Long non-coding RNA Lucat1 is a poor prognostic factor and demonstrates malignant biological behavior in clear cell renal cell carcinoma

// Haibing Xiao 1, 2 , Lin Bao 2 , Wen Xiao 2 , Hailong Ruan 2 , Zhengshuai Song 2 , Yan Qu 1 , Ke Chen 2 , Xiaoping Zhang 2 and Hongmei Yang 1 1 Department of Pathogenic Biology, School of Basic Medicine, Tongji Medical College, Huazhong University of Science and Technology, Wuhan 430030, China 2 Department of Urology, Union Hospital, Tongji Medical College, Huazhong University of Science and Technology, Wuhan 430022, China Correspondence to: Hongmei Yang, email: hyang@hust.edu.cn Xiaoping Zhang, email: xzhang@hust.edu.cn Keywords: Lucat1; EZH2; p57 Received: May 02, 2017      Accepted: July 29, 2017      Published: September 23, 2017 ABSTRACT Background: Many long intergenic noncoding RNAs (lincRNAs) are encoded in the human genome.
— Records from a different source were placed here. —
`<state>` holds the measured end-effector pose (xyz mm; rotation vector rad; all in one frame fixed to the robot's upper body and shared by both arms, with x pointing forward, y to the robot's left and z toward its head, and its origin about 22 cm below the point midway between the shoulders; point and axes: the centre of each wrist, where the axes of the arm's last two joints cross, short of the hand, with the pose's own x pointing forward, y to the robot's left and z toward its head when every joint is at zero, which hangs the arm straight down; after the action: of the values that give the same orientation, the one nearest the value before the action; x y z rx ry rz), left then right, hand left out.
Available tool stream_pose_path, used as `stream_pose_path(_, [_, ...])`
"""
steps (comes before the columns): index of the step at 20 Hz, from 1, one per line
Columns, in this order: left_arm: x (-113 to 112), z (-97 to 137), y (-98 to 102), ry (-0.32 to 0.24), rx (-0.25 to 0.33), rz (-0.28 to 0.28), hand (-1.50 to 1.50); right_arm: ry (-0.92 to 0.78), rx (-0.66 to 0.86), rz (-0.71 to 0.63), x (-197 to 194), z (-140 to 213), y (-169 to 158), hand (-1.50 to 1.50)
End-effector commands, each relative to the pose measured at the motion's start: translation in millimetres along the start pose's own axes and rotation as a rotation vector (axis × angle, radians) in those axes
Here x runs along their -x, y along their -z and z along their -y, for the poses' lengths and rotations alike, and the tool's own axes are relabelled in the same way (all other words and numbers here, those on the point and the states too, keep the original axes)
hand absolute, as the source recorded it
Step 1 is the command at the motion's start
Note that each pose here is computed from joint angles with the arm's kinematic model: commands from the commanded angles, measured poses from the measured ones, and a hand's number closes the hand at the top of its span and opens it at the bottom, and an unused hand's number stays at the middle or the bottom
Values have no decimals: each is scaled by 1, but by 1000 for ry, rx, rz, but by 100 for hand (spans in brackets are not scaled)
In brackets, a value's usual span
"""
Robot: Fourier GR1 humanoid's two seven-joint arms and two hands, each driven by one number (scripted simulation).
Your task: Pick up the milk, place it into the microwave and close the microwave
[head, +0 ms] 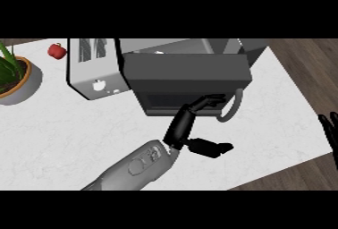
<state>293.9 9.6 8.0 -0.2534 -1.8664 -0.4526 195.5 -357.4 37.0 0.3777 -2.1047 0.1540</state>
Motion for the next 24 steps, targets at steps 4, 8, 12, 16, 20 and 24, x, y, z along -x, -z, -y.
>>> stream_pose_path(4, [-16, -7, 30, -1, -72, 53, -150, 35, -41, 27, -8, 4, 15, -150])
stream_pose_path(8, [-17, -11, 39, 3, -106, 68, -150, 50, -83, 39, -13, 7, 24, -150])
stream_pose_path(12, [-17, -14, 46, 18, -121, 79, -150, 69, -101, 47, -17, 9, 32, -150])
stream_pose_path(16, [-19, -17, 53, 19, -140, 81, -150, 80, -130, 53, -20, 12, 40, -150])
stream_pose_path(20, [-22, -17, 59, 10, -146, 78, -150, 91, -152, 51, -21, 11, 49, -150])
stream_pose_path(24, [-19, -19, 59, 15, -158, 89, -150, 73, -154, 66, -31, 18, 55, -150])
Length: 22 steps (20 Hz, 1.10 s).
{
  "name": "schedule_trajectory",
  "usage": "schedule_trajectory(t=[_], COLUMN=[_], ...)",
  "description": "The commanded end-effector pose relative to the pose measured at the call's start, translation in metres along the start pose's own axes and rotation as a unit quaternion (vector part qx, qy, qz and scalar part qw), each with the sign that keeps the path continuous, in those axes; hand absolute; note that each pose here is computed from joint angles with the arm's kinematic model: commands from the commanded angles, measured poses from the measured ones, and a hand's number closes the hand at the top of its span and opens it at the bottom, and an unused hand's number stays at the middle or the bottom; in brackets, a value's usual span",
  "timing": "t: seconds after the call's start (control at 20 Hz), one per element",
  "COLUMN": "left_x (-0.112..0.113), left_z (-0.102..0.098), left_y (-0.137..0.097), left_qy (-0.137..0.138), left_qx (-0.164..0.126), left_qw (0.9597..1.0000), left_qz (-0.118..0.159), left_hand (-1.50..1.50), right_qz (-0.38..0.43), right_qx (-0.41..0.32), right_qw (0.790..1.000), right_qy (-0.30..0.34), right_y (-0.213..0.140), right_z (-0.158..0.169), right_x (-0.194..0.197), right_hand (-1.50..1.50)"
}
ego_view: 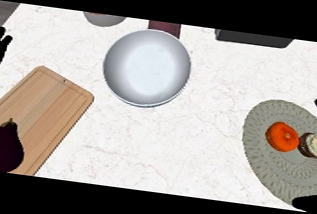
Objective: Pick the squash from the placemat and place it in the bowl
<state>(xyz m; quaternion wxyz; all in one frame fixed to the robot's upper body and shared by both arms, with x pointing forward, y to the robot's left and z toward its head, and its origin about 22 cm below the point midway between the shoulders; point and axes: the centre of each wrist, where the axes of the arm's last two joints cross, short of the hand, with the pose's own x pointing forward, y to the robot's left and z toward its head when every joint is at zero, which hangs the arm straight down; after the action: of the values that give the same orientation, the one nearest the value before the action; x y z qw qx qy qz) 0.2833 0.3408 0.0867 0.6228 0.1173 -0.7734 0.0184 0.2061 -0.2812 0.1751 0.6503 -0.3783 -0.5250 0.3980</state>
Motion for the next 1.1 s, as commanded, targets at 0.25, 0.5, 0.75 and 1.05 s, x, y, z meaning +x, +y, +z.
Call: schedule_trajectory(t=[0.25,0.5,0.75,1.05], left_x=[0.007,0.002,-0.018,0.004], left_z=[-0.012,-0.004,-0.008,0.003], left_y=[-0.03,-0.009,0.008,-0.014], left_qy=[-0.008,-0.004,-0.004,-0.007], left_qx=[-0.005,-0.009,-0.013,-0.012], left_qw=[1.0,0.9999,0.9999,0.9999], left_qz=[0.0,0.006,0.004,0.008], left_hand=[0.0,0.0,0.0,0.0], right_qz=[0.039,0.04,0.041,0.038], right_qx=[0.087,0.099,0.101,0.103], right_qw=[0.994,0.992,0.992,0.99], right_qy=[0.05,0.063,0.07,0.092], right_y=[-0.043,-0.013,0.017,0.038], right_z=[-0.004,-0.012,-0.025,-0.025], right_x=[-0.013,-0.002,-0.028,-0.066], right_hand=[-1.5,-1.5,-1.5,-1.5])
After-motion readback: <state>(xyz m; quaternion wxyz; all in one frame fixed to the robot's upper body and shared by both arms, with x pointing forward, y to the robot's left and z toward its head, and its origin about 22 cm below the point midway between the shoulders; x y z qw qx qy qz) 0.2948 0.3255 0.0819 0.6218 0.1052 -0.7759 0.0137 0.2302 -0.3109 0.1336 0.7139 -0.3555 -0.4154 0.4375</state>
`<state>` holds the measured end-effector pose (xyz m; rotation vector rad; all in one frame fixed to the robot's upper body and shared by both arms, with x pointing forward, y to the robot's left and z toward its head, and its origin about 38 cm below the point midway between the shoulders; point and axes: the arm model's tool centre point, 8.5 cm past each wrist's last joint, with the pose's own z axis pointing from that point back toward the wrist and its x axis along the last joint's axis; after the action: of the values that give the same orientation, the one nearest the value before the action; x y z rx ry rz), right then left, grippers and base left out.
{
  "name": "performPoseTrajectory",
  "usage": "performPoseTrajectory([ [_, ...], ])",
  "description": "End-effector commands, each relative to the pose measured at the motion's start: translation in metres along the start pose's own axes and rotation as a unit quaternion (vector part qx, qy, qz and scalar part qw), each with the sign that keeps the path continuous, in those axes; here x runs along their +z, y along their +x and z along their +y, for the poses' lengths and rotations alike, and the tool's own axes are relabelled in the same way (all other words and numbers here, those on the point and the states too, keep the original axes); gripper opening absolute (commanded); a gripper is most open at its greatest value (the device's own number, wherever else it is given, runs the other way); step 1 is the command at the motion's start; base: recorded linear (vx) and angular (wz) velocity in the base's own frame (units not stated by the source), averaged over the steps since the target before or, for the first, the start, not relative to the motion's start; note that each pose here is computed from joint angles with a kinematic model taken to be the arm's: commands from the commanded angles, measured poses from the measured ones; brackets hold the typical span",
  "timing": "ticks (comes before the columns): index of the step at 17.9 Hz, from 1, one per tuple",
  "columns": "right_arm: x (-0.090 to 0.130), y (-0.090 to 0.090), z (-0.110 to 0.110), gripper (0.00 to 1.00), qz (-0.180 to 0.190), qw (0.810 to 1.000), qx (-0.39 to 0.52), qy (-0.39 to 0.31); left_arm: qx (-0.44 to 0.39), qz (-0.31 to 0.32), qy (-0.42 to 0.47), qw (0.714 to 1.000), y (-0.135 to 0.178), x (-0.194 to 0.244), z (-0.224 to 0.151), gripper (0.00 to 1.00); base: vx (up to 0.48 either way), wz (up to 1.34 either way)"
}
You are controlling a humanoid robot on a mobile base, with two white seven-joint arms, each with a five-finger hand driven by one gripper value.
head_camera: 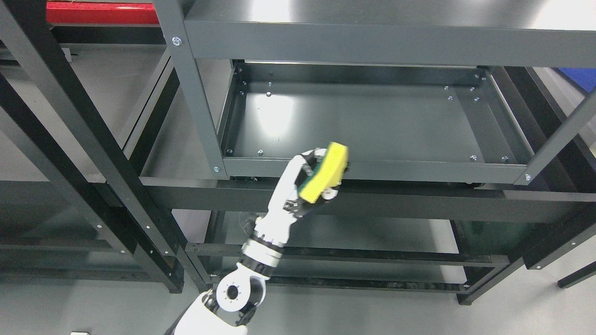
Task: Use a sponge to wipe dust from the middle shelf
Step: 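Withdraw the left hand holding the sponge down toward the robot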
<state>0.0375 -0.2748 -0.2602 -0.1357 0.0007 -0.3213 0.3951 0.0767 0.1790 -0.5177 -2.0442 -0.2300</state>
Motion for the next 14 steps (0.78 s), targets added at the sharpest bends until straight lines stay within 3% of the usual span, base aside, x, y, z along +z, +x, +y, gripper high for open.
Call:
performPoseTrajectory([
  [1,0.000,0.010,-0.010,1.00,-0.011,1.000,-0.001,-0.007,-0.068,-0.091,0.178,0.977,0.070,0.062,0.114,0.01,0.000,0.00],
  [7,0.000,0.010,-0.010,1.00,-0.011,1.000,-0.001,-0.007,-0.076,-0.084,0.203,0.973,0.064,0.093,0.122,0.01,0.000,0.00],
  [14,0.000,0.010,-0.010,1.00,-0.011,1.000,-0.001,-0.007,-0.074,-0.075,0.201,0.974,0.059,0.098,0.120,0.01,0.000,0.00],
])
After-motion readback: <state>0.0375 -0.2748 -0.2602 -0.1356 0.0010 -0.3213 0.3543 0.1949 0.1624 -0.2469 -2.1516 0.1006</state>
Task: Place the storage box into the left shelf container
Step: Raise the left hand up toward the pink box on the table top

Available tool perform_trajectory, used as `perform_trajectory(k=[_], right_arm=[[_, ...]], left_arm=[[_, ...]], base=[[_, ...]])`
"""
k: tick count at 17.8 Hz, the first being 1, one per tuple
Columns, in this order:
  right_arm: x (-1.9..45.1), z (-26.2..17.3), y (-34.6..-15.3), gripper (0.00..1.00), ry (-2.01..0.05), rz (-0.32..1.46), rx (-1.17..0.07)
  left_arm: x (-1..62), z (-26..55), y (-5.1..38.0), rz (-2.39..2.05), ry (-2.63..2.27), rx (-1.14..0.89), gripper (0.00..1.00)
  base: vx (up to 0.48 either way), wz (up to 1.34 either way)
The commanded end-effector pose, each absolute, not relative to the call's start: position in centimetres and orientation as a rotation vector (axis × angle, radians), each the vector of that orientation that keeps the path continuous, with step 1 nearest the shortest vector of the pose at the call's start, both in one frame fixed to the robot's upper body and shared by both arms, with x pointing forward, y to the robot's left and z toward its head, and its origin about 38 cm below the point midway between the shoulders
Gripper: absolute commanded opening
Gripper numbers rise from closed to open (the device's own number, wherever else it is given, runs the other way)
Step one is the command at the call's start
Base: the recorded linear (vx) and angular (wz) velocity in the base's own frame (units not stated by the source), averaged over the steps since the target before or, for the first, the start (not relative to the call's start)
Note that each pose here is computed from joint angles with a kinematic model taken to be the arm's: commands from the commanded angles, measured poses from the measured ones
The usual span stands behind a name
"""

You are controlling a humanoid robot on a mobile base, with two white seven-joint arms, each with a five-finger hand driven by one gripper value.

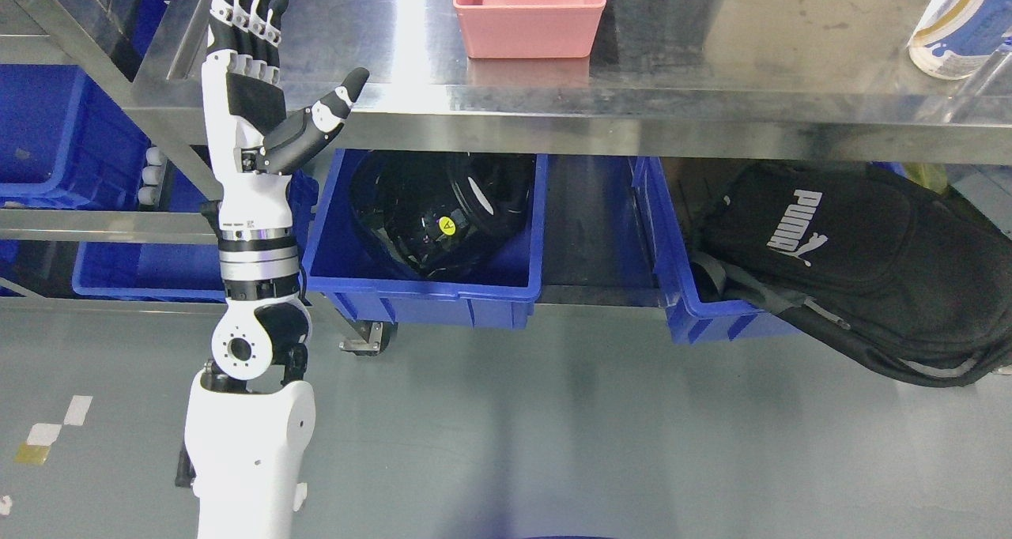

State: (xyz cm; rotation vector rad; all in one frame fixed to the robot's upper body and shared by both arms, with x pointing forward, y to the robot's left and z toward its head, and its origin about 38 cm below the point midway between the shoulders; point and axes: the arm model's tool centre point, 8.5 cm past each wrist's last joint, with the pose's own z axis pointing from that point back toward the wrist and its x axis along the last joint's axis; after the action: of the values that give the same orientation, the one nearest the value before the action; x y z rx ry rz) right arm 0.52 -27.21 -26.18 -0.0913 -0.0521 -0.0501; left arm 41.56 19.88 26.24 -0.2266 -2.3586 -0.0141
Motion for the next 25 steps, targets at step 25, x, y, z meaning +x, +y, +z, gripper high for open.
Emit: perform_trajectory(k=[25], right_arm=[[1.4, -26.1, -28.4, 1.00, -0.075, -0.070, -0.110]], left_arm=[[51.5, 43.9, 18.5, -1.668, -1.715, 0.199, 0.99]], base=[[0.000, 0.00]])
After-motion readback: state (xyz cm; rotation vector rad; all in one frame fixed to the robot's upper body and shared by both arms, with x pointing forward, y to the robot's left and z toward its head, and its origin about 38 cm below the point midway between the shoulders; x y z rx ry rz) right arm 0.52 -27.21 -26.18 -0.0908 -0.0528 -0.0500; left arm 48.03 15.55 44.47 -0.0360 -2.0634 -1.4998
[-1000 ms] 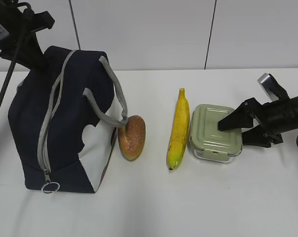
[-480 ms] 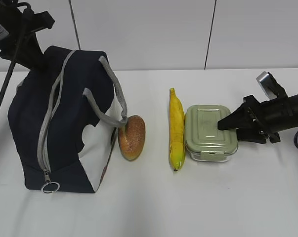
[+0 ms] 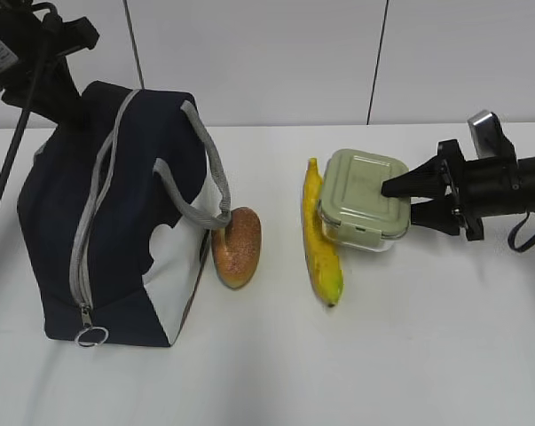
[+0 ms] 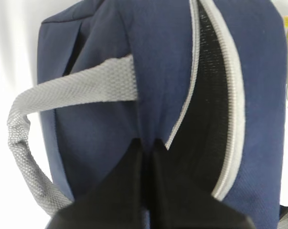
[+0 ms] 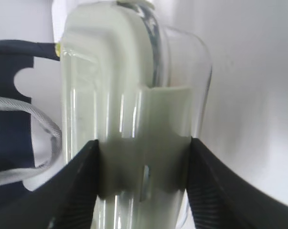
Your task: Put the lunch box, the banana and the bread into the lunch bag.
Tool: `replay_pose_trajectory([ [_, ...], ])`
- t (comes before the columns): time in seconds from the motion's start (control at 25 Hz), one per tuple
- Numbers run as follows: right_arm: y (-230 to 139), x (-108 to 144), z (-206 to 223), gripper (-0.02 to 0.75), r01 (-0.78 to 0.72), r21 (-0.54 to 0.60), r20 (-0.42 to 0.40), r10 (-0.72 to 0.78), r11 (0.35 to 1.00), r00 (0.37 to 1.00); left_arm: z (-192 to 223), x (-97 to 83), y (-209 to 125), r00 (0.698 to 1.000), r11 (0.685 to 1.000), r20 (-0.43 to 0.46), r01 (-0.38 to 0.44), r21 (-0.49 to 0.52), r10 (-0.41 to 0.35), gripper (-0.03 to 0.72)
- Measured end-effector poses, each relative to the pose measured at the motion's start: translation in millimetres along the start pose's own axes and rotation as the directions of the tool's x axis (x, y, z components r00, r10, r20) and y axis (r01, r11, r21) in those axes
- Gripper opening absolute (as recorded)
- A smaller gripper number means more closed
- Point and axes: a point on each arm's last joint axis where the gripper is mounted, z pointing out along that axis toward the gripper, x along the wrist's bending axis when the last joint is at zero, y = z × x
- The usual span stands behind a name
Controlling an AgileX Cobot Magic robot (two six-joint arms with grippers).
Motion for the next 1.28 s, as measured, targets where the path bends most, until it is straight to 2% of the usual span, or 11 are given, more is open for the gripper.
replay_pose_trajectory([
  [0.2, 5.1, 14.3, -6.3, 0.384, -0.007, -0.036, -0.015, 0.007, 0.999, 1.0, 0.0, -3.2, 0.2, 0.999, 1.0, 0.035, 0.012, -0.002, -0.012, 0.002],
  [0.52, 9.8, 79.3, -26.2, 0.384, -0.016, -0.09, -0.06, 0.01, 0.996, 0.998, -1.1, -15.4, 1.2, 0.986, 1.0, 0.169, 0.015, -0.011, -0.013, 0.002],
  [0.72, 6.2, 138.2, -4.4, 0.384, 0.045, -0.026, -0.129, -0.048, 0.999, 0.991, -3.0, -24.5, 2.3, 0.963, 1.0, 0.269, 0.009, -0.025, -0.002, 0.002],
  [0.84, 3.7, 169.9, 13.5, 0.384, 0.097, 0.037, -0.17, -0.089, 0.995, 0.981, -3.6, -26.7, 2.7, 0.956, 1.0, 0.293, 0.009, -0.03, 0.0, 0.002],
  [0.96, -0.9, 194.0, 26.8, 0.384, 0.153, 0.097, -0.17, -0.135, 0.983, 0.976, -3.7, -27.0, 3.0, 0.955, 0.999, 0.295, 0.009, -0.033, 0.001, 0.002],
  [1.12, -8.9, 214.2, 41.0, 0.384, 0.204, 0.154, -0.167, -0.178, 0.967, 0.97, -3.7, -27.0, 3.0, 0.955, 0.999, 0.296, 0.009, -0.033, 0.001, 0.002],
  [1.28, -15.9, 212.3, 62.7, 0.384, 0.198, 0.207, -0.164, -0.165, 0.958, 0.973, -3.7, -27.0, 3.0, 0.955, 0.999, 0.296, 0.009, -0.033, 0.001, 0.002],
])
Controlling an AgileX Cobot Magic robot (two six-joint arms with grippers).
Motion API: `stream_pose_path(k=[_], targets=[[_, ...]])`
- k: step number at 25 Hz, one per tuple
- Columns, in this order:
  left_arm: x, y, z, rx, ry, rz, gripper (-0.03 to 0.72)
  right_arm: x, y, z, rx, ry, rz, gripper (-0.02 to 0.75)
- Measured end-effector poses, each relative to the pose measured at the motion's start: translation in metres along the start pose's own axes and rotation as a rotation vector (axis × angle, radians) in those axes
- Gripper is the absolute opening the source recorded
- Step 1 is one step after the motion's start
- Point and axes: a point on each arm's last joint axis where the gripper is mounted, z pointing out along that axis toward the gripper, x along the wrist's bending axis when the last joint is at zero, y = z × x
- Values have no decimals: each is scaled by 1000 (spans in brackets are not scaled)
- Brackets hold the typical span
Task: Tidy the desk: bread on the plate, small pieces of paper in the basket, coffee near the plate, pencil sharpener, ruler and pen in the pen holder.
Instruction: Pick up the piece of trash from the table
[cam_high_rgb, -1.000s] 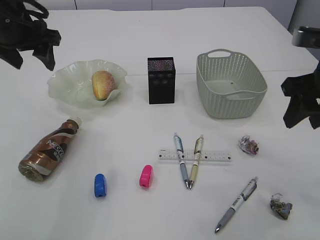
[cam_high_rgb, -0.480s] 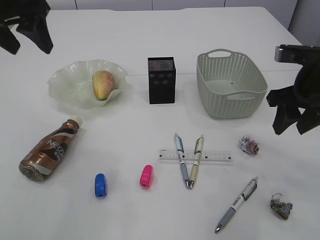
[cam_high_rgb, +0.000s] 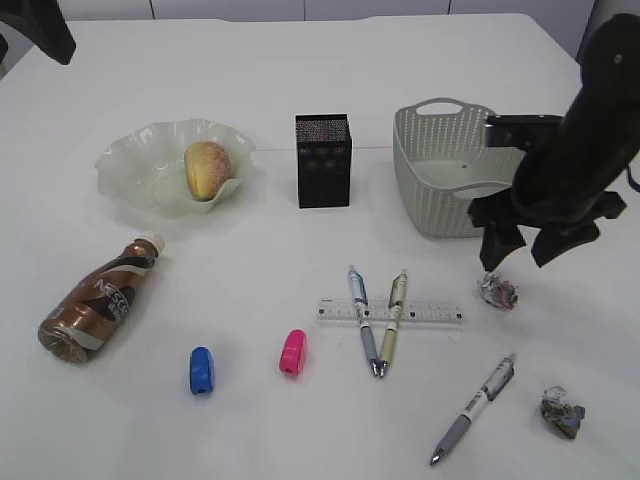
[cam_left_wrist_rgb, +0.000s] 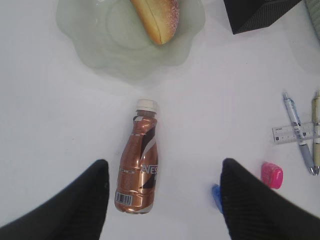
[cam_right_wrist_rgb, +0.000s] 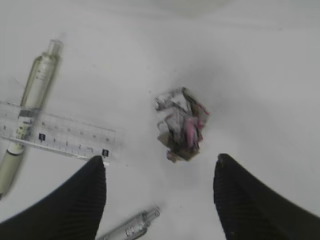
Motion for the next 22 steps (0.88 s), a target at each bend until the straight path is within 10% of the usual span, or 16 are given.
stream_pose_path(k=[22], targets=[[-1,0,0,2,-7,-2,498,6,15,61,105,-54,-33,550]])
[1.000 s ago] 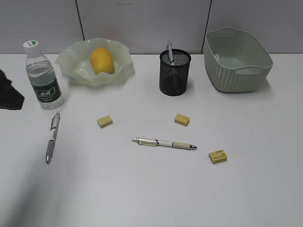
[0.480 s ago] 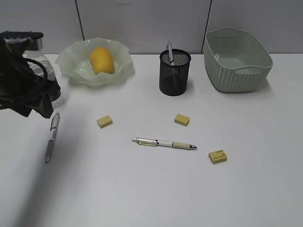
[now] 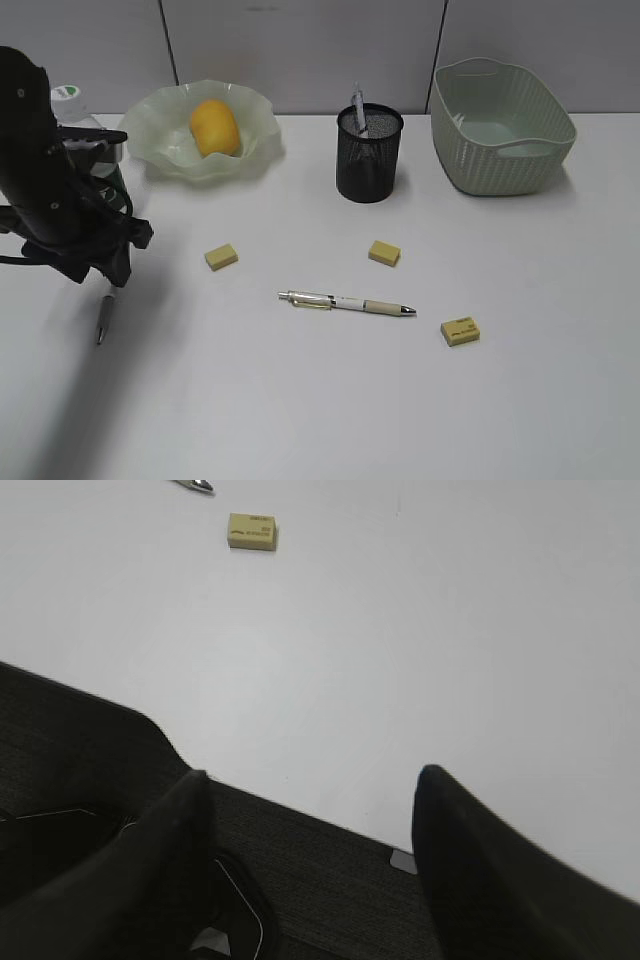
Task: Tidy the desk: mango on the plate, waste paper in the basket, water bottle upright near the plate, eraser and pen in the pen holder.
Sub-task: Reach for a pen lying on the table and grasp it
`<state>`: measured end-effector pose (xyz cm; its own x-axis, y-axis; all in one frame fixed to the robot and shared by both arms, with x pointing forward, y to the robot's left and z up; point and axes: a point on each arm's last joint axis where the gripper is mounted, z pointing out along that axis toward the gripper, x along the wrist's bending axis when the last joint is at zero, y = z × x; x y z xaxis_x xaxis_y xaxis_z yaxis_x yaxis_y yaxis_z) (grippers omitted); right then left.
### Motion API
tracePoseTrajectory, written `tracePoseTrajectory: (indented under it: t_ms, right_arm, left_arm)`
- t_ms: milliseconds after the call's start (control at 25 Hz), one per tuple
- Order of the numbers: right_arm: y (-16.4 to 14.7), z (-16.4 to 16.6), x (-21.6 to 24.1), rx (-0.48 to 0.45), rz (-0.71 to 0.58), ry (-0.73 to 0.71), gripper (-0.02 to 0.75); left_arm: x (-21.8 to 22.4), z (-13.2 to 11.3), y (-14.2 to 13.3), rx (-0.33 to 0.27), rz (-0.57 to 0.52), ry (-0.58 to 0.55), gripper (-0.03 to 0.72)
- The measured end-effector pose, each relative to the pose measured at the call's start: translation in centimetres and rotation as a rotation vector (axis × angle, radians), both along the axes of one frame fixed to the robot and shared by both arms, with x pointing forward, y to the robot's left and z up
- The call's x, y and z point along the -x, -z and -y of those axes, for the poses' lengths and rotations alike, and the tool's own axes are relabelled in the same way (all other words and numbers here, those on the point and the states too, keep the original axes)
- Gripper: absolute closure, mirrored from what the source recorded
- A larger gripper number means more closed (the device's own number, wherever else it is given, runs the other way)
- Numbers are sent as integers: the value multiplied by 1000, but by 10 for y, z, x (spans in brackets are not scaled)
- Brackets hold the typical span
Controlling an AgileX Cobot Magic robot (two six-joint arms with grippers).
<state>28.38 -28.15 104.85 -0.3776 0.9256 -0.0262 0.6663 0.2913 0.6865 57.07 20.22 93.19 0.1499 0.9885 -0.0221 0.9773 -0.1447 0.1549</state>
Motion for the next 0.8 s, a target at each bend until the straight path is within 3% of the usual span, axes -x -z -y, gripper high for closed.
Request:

However, their biological functions, molecular mechanisms and prognostic values associated with clear cell renal cell carcinoma (ccRCC) have yet to be elucidated. Methods: We screened the lncRNAs’ profile in ccRCC from The Cancer Genome Atlas (TCGA) database, and selected Lucat1 for further study. MTS, colony formation assay and transwell assay were performed to examine the effect of Lucat1 on proliferation and metastasis of ccRCC. The Chip and Rip assay was performed to verify that Lucat1 can bind to polycomb PRC2 complex and suppress p57 expression. Results: In this study, we found that lncRNA Lucat1 expression was significantly up regulated in tumor tissues compared to matched adjacent non-tumor tissues. The Lucat1 expression level was also associated with grade, the clinical pathological stage and the survival time. Functional assays showed that Lucat1 can promote renal cancer cell proliferation in vitro and in vivo . Further analysis showed that Lucat1 can bind to polycomb PRC2 complex and suppress p57 expression. Conclusions: Taken together, our results suggest that Lucat1, as a regulator of proliferation, may serve as a candidate prognostic biomarker and target for novel therapies in human ccRCC.